Significance. If the empirical results can be supported by quantitative open-loop prediction metrics and reproducibility details, the work would be significant for introducing an efficient sequence-modeling alternative to LSTM in data-driven MPC, exploiting Mamba's sub-quadratic scaling for potentially longer horizons or real-time hardware use. The hardware experiment is a positive practical element.

major comments (2)

[Abstract and Evaluation sections] Abstract and Evaluation sections: the claims of stabilization, reference tracking, and outperformance versus LSTM-MPC rest entirely on closed-loop experiments, yet no open-loop multi-step prediction metrics (horizon-dependent MSE or similar on held-out trajectories) are reported for the trained Mamba model. Without these numbers the observed closed-loop success cannot be confidently attributed to superior dynamics modeling rather than cost tuning or plant simplicity.
[Numerical examples] Numerical examples (Van der Pol, Four Tank, Quanser Aero2): no training details, dataset generation procedure, hyperparameter values, or ablation studies are supplied for the Mamba or LSTM models. This prevents assessment of whether the reported superiority and speed advantage arise from the architecture itself.

minor comments (1)

[Abstract] Abstract contains a grammatical error: 'We provide a consistent and complete mathematical description of the Mamba neural network is provided.'

Simulated Author's Rebuttal

2 responses · 0 unresolved

We thank the referee for the detailed and constructive comments. We appreciate the positive note on the hardware experiment and the potential significance of the work. We address each major comment below and commit to revisions that directly respond to the concerns raised.
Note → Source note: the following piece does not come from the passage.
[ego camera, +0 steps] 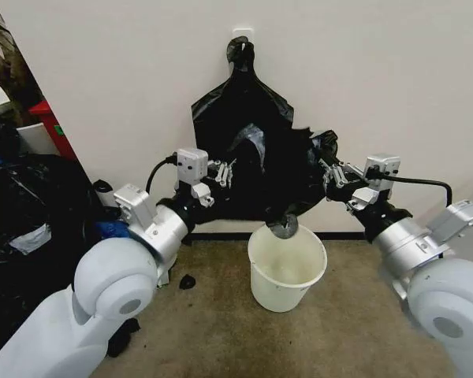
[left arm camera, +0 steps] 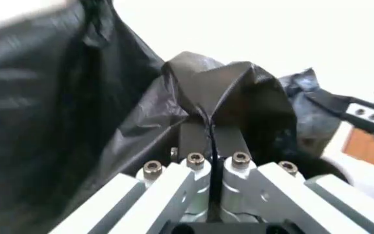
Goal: Place the garbage bag over the trash bin.
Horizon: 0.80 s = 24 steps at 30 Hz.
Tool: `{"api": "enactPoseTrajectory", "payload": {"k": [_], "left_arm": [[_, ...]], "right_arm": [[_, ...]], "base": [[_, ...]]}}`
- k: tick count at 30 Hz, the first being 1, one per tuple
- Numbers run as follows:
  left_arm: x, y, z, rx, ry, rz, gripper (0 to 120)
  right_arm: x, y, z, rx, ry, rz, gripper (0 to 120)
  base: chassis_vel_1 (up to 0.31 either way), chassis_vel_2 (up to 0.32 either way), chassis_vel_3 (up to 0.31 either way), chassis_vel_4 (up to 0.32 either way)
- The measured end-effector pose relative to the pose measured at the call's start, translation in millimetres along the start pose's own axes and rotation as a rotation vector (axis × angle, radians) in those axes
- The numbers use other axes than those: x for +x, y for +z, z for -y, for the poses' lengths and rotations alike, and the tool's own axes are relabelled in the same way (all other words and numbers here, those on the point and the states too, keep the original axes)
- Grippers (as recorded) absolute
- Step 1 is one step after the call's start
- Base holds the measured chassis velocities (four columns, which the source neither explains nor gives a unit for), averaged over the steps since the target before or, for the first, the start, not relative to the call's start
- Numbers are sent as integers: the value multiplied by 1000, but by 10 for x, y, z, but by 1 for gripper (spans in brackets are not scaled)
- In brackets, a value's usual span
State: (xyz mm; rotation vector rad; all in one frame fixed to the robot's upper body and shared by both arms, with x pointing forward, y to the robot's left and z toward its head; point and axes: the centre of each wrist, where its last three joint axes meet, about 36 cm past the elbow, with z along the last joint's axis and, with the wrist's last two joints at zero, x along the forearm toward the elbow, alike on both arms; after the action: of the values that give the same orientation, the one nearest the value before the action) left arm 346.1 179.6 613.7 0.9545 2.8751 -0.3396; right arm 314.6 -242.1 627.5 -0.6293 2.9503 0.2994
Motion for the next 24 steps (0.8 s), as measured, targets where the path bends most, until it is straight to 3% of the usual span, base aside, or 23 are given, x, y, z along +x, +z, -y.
{"api": "enactPoseTrajectory", "payload": {"k": [7,17,20,21,24], "left_arm": [[-144,361,-79,153,122,34,0],[-408,534,-460,243,205,120,0],[-488,729,-604,268,233,128,0],[-520,899,-674,312,246,110,0],[-533,1027,-704,355,239,94,0]], "right_arm": [[46,-35,88,21,76,-10,0],[83,-340,257,53,107,30,0],[112,-289,275,33,128,10,0],[144,-199,278,1,151,-19,0],[173,-103,272,-20,154,-59,0]], "base": [[0,0,0,0],[0,0,0,0],[0,0,0,0],[0,0,0,0],[0,0,0,0]]}}
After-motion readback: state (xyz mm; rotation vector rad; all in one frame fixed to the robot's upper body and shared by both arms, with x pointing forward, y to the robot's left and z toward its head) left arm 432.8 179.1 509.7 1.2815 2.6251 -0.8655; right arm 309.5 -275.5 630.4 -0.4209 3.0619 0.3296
read point-by-point responses

Referee: [Abstract and Evaluation sections] Abstract and Evaluation sections: the claims of stabilization, reference tracking, and outperformance versus LSTM-MPC rest entirely on closed-loop experiments, yet no open-loop multi-step prediction metrics (horizon-dependent MSE or similar on held-out trajectories) are reported for the trained Mamba model. Without these numbers the observed closed-loop success cannot be confidently attributed to superior dynamics modeling rather than cost tuning or plant simplicity.
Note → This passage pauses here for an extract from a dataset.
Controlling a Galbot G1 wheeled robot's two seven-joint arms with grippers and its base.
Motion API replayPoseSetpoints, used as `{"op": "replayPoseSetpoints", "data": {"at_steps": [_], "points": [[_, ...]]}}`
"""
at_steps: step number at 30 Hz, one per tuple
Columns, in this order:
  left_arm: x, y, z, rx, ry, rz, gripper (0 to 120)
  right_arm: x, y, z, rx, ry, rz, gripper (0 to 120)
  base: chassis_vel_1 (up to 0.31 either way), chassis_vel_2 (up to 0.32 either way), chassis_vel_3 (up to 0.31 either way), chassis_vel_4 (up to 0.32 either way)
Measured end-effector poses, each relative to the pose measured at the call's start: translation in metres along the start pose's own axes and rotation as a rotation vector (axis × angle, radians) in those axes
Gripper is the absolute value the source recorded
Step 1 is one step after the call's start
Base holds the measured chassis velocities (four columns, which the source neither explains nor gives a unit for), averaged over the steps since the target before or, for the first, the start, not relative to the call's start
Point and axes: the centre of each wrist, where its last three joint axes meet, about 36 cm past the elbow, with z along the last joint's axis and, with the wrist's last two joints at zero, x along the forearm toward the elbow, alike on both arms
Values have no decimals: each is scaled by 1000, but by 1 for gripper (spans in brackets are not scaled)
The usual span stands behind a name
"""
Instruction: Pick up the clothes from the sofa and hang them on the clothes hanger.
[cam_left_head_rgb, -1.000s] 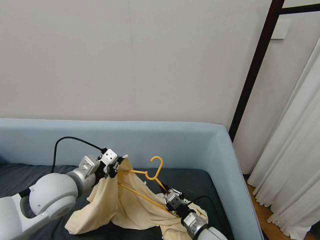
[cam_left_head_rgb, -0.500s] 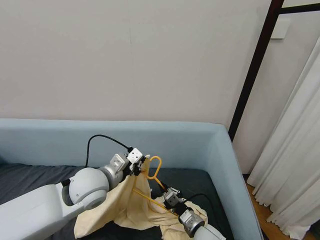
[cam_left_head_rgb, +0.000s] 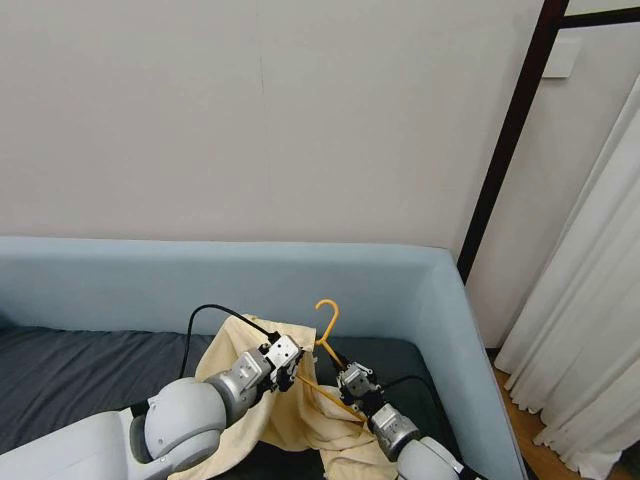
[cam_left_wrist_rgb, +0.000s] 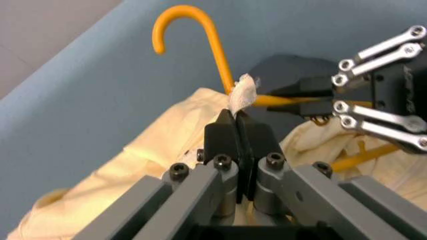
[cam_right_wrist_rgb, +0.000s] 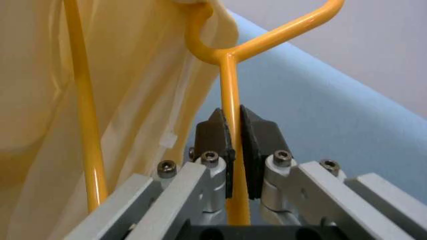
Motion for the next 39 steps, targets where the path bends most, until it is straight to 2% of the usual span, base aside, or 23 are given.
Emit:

Authors: We agree that open-loop multi-step prediction metrics would strengthen the attribution of closed-loop performance to the quality of the learned model. The manuscript currently emphasizes closed-loop results because that is the ultimate objective of MPC, but we recognize the value of isolating modeling accuracy. In the revised version we will add a dedicated subsection reporting horizon-dependent MSE (and similar metrics) on held-out trajectories for both Mamba and LSTM predictors. These results will be presented alongside the existing closed-loop experiments to allow readers to assess whether performance differences arise from superior dynamics modeling. revision: yes
Referee: [Numerical examples] Numerical examples (Van der Pol, Four Tank, Quanser Aero2): no training details, dataset generation procedure, hyperparameter values, or ablation studies are supplied for the Mamba or LSTM models. This prevents assessment of whether the reported superiority and speed advantage arise from the architecture itself.
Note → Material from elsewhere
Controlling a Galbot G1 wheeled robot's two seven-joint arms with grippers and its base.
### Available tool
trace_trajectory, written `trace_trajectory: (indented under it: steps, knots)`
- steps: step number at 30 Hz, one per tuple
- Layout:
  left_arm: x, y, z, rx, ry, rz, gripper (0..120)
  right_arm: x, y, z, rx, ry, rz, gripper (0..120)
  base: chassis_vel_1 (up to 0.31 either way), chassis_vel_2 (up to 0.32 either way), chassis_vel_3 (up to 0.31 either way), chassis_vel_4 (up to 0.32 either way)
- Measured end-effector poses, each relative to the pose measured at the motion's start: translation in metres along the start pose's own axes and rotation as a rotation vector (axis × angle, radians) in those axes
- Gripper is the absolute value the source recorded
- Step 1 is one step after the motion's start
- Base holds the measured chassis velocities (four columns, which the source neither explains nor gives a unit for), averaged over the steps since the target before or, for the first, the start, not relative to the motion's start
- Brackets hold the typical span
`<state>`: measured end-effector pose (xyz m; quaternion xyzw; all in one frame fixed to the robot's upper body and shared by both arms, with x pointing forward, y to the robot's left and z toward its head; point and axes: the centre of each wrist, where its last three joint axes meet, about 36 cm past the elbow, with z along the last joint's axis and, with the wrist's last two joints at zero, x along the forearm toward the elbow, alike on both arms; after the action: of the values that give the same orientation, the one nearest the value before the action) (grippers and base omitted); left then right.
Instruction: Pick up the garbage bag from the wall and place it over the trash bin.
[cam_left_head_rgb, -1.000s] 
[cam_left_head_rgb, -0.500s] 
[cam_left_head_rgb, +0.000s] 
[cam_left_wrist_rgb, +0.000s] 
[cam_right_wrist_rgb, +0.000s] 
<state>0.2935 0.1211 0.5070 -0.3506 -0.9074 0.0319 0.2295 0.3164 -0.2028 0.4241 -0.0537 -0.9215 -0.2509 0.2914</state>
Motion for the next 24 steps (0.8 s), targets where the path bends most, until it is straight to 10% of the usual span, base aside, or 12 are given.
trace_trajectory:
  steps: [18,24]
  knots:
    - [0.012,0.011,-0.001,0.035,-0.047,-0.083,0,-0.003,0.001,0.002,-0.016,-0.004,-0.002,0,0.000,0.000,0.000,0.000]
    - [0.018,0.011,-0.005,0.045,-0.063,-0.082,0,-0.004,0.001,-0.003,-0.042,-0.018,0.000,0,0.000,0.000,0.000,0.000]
Authors: We acknowledge the omission of these details in the original submission. The revised manuscript will include a new section (or expanded appendix) that provides: (i) the exact dataset generation procedure for each example, including excitation signals, number and length of trajectories, and train/validation/test splits; (ii) all hyperparameter values and architectural choices for both the Mamba and LSTM models; (iii) training settings (optimizer, learning rate schedule, epochs, loss, hardware); and (iv) ablation studies on key Mamba parameters (e.g., state dimension, number of layers) and their effect on prediction accuracy and inference speed. We will also release code and datasets to support reproducibility. These additions will make clear that the observed advantages are due to Mamba's architecture and scaling properties. revision: yes

Circularity Check

0 steps flagged

No circularity: empirical performance claims rest on direct experiments, not self-referential derivations

full rationale

The paper supplies a mathematical description of the Mamba architecture, decoder-only adjustments, and an input-output sequence-to-sequence formulation for dynamical systems, then reports closed-loop results on Van der Pol, Four Tank, and Quanser Aero2 plants. These results are obtained by training the network and running MPC experiments; no equation or claim reduces by construction to a fitted parameter, self-citation, or ansatz imported from the authors' prior work. The central assertions (stabilization, reference tracking, outperformance of LSTM-MPC) are falsifiable empirical statements rather than tautological predictions. This matches the default expectation that most papers contain no circularity.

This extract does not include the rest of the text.